During my sophomore year of high school, I experienced a growth spurt and also gained 15 pounds. On my small, 4-foot-11-inch frame, it seemed like a staggering amount of weight, and I wanted to lose it as fast as it had come on. I joined Weight Watchers and through the program, I learned about portion sizes, the nutrients my body needed and the importance of keeping a food journal. In this journal, I recorded everything I ate, and I reviewed it regularly to keep track of my diet. I started exercising at home with aerobics videos and within three months, I lost 20 pounds and felt great.

When I went to college, I continued to exercise regularly, but with buffet-style dorm food, it was harder to maintain my healthful eating habits. On top of that, whenever I was stressed out by schoolwork, I munched on Pop-Tarts, cookies and other junk food. My weight rose steadily and in less than a year, I was back at 130 pounds.

Frustrated by my lack of control, I tried dieting to lose weight and when that didn't work, I started bingeing and purging. I followed this pattern for the next six years and my weight yo-yoed. Bulimia eventually took over my life, and I was purging daily. Soon, I was suffering from digestive problems and my metabolism was out of whack. One day I saw my puffy face in the mirror and I didn't recognize the person I had become. The disease had taken over my life.

I joined Overeaters Anonymous the next day and entered counseling with an eating-disorders specialist. I gradually cut back on bingeing and purging, and after six months, I completely stopped overeating and purging, which was a huge accomplishment. I finally faced the issues that had triggered my eating disorder.

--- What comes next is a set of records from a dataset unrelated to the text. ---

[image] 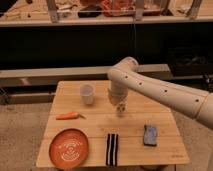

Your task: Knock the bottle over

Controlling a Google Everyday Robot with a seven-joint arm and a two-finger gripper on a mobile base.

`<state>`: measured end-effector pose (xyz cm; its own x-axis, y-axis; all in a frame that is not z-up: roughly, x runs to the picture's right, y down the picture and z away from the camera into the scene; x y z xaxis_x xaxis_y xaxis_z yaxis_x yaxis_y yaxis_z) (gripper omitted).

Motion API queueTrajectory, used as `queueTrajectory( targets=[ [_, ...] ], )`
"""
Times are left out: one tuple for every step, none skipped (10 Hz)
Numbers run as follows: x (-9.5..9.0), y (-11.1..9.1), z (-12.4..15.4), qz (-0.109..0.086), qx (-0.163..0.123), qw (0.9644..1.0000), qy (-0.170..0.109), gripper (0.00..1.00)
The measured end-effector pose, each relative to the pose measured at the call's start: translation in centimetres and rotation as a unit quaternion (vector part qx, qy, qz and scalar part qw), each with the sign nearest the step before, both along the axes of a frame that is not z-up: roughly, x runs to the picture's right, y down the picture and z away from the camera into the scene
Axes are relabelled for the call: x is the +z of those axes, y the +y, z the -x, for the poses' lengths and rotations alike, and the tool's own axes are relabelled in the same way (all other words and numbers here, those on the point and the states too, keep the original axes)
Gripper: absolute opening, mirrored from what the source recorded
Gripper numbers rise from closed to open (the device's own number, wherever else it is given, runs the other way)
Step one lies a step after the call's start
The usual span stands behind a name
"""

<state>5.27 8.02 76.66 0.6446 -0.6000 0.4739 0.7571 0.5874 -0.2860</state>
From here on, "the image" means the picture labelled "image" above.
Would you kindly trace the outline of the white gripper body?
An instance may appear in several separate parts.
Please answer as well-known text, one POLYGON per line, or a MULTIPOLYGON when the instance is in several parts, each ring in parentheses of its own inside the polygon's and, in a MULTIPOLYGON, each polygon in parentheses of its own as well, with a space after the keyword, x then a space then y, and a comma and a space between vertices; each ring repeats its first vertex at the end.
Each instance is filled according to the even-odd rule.
POLYGON ((110 82, 108 87, 108 97, 112 105, 116 106, 126 99, 128 95, 128 89, 119 83, 110 82))

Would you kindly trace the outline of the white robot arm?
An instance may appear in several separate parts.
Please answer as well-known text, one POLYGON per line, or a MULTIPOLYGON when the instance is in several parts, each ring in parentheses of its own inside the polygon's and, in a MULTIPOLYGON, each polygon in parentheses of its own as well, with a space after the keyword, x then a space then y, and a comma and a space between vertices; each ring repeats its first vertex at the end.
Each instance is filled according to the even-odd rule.
POLYGON ((135 58, 126 57, 108 70, 108 96, 113 105, 124 101, 131 89, 213 130, 213 93, 147 77, 138 68, 135 58))

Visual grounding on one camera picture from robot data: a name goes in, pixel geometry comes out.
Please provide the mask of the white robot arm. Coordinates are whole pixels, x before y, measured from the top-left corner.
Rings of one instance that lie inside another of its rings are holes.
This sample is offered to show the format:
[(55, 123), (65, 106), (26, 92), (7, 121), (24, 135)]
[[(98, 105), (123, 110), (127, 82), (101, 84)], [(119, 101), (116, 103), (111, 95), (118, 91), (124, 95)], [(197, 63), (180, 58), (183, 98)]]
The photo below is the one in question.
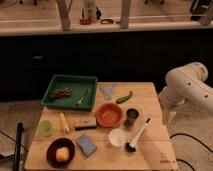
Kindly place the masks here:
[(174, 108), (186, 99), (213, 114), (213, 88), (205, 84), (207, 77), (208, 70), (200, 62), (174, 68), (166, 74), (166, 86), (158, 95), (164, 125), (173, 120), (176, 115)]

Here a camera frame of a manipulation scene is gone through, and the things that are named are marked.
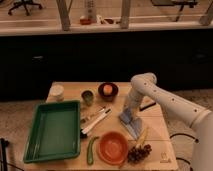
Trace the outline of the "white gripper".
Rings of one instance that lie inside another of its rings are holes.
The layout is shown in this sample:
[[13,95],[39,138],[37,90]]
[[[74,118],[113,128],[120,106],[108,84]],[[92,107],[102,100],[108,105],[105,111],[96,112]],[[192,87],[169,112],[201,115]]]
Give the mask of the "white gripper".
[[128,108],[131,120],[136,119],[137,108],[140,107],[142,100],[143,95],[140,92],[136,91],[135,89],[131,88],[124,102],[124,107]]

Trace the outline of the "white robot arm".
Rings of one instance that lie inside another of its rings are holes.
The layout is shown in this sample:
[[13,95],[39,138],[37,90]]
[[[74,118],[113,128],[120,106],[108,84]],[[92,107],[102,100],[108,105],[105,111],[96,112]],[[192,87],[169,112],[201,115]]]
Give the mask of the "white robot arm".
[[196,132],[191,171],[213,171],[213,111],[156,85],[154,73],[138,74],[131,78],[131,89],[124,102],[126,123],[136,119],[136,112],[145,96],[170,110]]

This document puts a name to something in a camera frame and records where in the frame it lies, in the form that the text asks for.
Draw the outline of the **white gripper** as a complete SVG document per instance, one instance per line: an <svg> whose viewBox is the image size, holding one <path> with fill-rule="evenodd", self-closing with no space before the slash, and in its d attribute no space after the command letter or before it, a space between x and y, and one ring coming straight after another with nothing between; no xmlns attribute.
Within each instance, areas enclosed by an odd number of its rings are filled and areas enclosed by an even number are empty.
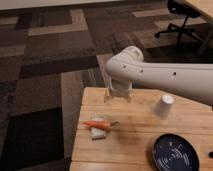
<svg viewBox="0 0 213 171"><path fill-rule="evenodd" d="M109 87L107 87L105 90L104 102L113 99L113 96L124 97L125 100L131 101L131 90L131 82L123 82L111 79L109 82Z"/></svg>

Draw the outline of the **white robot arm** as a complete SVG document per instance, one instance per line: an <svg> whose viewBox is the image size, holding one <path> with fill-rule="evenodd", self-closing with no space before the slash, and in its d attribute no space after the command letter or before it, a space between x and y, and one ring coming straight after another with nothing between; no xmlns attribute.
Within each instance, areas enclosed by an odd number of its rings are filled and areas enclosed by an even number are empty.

I started to focus on being strong and healthy instead of on being thin. I ate four to five meals a day filled with fruits, vegetables and whole grains. Most importantly, I learned that I didn't have to deprive myself of any food - I have a small portion and savor it.

Another important change was that I stopped looking at exercise as a chore. Instead, I made it new and exciting every day by doing a variety of activities - everything from yoga and Spinning to Tae- Bo, Pilates, running and hiking. I was never bored, and with the changes of activity, my body was constantly challenged.

A year later, I had lost 20 pounds when I decided to compete in a running/biking race, something I had always wanted to do. When I placed first, I was stunned, especially considering the way I treated my body in the past. My next goal is to complete a triathlon, which I know will be a challenge, but well worth it. My triumph over bulimia has given me the strength to take on anything.